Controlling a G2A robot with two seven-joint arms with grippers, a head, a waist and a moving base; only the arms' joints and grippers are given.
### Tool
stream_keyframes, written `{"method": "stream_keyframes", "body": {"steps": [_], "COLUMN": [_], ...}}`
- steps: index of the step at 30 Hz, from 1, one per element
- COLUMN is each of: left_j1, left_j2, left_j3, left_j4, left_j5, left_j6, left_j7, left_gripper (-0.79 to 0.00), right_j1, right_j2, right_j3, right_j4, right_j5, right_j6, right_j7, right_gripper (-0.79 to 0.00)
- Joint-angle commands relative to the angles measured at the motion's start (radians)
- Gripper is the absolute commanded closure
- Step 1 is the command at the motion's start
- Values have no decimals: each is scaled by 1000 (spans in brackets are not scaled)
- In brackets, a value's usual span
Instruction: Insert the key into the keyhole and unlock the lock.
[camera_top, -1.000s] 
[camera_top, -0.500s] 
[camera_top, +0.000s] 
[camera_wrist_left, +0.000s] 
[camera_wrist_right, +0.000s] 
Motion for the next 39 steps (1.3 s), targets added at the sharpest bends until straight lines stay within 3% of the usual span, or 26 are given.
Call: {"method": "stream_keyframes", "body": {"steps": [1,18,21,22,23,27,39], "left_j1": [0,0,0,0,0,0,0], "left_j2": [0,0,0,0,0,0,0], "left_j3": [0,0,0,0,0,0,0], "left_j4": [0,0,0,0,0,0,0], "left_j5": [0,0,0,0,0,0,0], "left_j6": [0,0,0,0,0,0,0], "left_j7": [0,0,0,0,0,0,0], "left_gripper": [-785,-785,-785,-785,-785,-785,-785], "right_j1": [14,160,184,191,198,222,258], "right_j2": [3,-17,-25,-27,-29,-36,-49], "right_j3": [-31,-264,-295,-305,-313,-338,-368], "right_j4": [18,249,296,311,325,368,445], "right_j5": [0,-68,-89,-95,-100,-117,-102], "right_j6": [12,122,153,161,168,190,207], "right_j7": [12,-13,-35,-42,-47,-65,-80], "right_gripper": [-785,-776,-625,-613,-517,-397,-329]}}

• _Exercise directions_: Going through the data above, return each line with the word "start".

• _The completed task_:
- Joint-angle commands relative to the angles measured at the motion's start (radians)
- Step 1 is the command at the motion's start

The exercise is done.